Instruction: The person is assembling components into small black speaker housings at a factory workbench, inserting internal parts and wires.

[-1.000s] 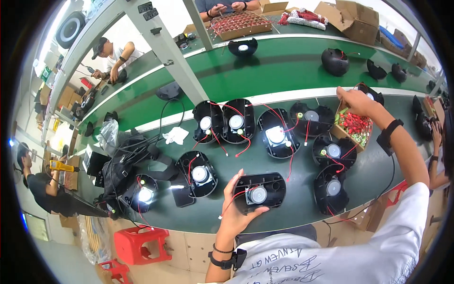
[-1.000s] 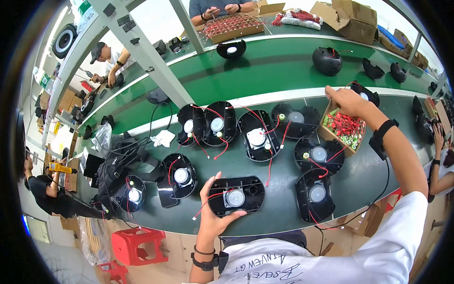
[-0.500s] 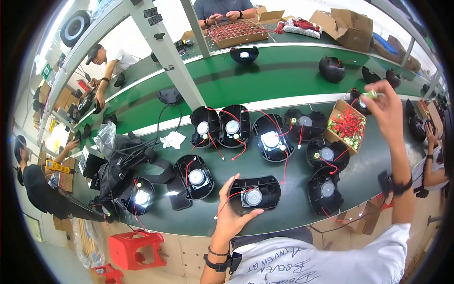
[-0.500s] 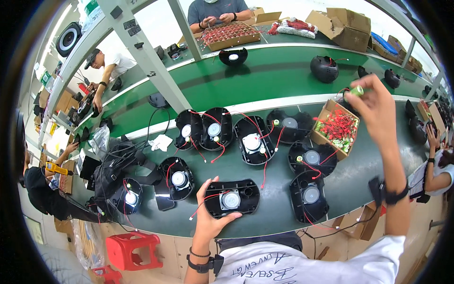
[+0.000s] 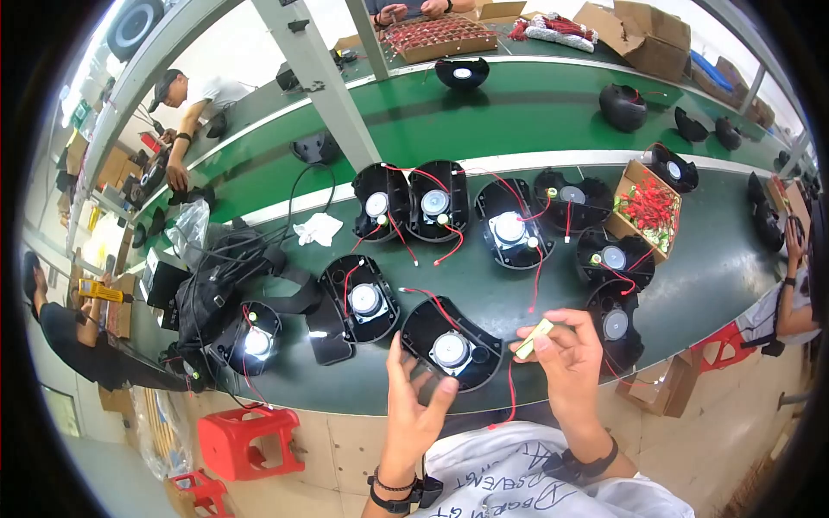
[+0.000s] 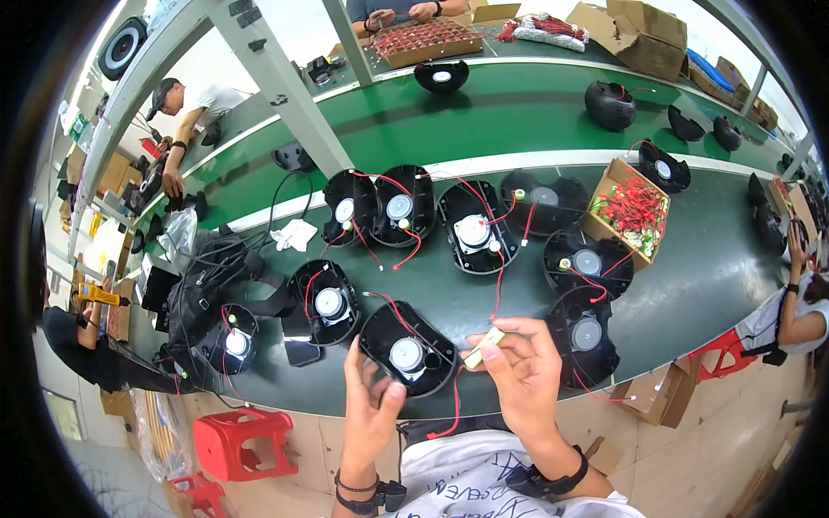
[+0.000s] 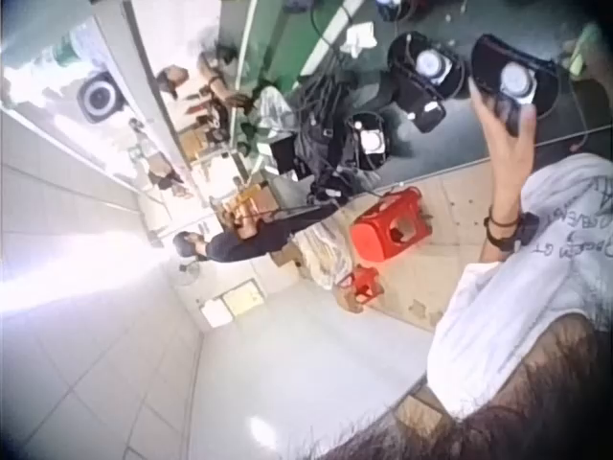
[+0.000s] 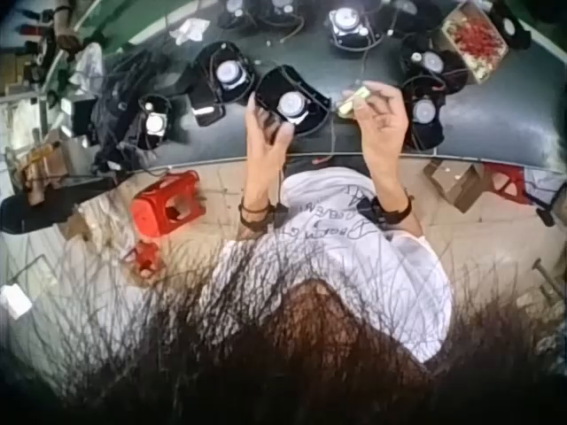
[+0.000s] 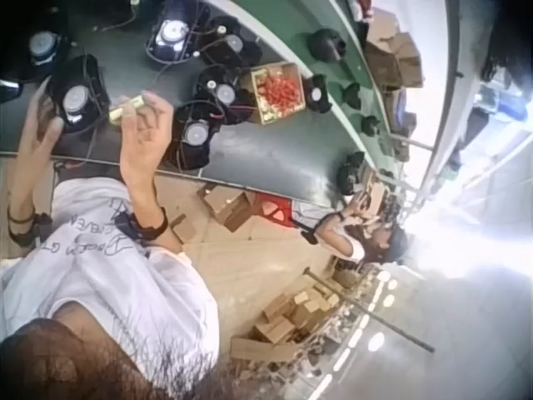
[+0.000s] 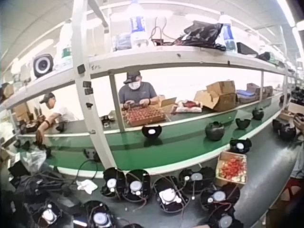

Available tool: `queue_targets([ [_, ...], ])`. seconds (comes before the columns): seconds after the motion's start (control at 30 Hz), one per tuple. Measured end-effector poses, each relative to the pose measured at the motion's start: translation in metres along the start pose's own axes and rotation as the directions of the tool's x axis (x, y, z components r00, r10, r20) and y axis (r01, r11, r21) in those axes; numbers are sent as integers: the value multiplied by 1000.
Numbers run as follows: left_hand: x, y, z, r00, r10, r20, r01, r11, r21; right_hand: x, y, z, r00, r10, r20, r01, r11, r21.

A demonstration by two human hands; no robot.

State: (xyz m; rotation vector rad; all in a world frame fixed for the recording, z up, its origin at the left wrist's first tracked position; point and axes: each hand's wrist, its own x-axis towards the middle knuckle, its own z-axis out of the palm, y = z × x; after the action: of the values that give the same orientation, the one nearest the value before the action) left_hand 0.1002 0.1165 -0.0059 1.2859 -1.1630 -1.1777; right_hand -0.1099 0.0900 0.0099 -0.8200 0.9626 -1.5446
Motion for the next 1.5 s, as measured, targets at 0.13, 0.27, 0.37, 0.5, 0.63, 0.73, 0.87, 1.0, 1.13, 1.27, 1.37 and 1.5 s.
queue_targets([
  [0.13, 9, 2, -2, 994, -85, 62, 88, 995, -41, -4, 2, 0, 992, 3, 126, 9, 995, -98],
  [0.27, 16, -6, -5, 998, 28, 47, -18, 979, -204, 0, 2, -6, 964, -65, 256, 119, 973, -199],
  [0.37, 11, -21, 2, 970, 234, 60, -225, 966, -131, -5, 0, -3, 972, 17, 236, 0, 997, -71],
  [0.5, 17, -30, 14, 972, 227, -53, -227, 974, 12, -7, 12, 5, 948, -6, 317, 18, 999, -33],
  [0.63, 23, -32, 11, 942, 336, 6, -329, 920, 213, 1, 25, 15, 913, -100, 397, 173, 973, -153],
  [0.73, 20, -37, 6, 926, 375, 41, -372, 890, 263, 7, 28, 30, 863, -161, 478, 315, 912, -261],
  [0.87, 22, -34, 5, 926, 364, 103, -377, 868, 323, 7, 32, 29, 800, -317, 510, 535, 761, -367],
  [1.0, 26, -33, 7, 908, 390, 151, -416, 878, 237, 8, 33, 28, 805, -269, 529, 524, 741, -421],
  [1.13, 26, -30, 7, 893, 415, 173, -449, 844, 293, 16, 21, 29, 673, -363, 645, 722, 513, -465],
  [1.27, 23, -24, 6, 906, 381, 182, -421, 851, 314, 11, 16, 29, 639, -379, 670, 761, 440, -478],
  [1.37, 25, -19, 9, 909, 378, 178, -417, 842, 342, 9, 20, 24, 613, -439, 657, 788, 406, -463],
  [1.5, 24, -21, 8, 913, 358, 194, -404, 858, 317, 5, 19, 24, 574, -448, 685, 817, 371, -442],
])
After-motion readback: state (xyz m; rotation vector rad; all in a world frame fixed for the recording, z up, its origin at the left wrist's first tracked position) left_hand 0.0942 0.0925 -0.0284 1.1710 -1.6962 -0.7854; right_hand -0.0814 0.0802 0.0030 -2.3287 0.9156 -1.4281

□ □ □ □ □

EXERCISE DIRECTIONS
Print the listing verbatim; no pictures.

RESULT BELOW
Instruction: The person is assembling components into small black speaker housings at a factory workbench, inserting internal parts and wires.

[-1.000s] 
[-1.000s] 
[-0.500s] 
[-0.500s] 
[+0.000s] 
[+0.000s] 
[+0.000s] 
[+0.000s] 
[+0.000s] 
[+0.000s] 

Available tool: `queue_targets([ [_, ...], ])`. seconds (comes before the columns): seconds after the motion's start (control at 30 Hz), one per tuple. Measured end-effector poses, each relative to the pose measured at the motion's start: translation in metres along the start pose's own axes and rotation as the directions of the tool's x axis (x, y, z components r00, r10, r20) and y axis (r01, r11, r21) in those axes; numbers are sent as integers: the value multiplied by 1000.
Numbers run as follows: left_hand: x, y, z, r00, r10, r20, r01, r11, r21; right_hand: x, y, z, r00, r10, r20, r01, r11, r21.

A demonstration by two human hands; no robot.

State: (xyz m; rotation vector rad; all in a world frame fixed for the recording, z up, its origin at the left wrist's first tracked position; point and axes: each hand's wrist, its own x-axis towards the middle knuckle, its own z-axis out of the palm, y = z × x; after the action: of the values that give the same orientation, the one nearest the value before the action) left_hand 0.1002 0.1165 -0.0059 1.2859 -1.1630 -1.1777; right_hand -0.1099 0.0900 0.0099 -0.8200 0.9626 -1.5446
Motion for the next 1.5 s, as measured, targets at 0.13, 0.27, 0.37, 0.5, 0.63, 0.73, 0.87, 1.0, 1.13, 1.27, 1.37 and 1.5 s.
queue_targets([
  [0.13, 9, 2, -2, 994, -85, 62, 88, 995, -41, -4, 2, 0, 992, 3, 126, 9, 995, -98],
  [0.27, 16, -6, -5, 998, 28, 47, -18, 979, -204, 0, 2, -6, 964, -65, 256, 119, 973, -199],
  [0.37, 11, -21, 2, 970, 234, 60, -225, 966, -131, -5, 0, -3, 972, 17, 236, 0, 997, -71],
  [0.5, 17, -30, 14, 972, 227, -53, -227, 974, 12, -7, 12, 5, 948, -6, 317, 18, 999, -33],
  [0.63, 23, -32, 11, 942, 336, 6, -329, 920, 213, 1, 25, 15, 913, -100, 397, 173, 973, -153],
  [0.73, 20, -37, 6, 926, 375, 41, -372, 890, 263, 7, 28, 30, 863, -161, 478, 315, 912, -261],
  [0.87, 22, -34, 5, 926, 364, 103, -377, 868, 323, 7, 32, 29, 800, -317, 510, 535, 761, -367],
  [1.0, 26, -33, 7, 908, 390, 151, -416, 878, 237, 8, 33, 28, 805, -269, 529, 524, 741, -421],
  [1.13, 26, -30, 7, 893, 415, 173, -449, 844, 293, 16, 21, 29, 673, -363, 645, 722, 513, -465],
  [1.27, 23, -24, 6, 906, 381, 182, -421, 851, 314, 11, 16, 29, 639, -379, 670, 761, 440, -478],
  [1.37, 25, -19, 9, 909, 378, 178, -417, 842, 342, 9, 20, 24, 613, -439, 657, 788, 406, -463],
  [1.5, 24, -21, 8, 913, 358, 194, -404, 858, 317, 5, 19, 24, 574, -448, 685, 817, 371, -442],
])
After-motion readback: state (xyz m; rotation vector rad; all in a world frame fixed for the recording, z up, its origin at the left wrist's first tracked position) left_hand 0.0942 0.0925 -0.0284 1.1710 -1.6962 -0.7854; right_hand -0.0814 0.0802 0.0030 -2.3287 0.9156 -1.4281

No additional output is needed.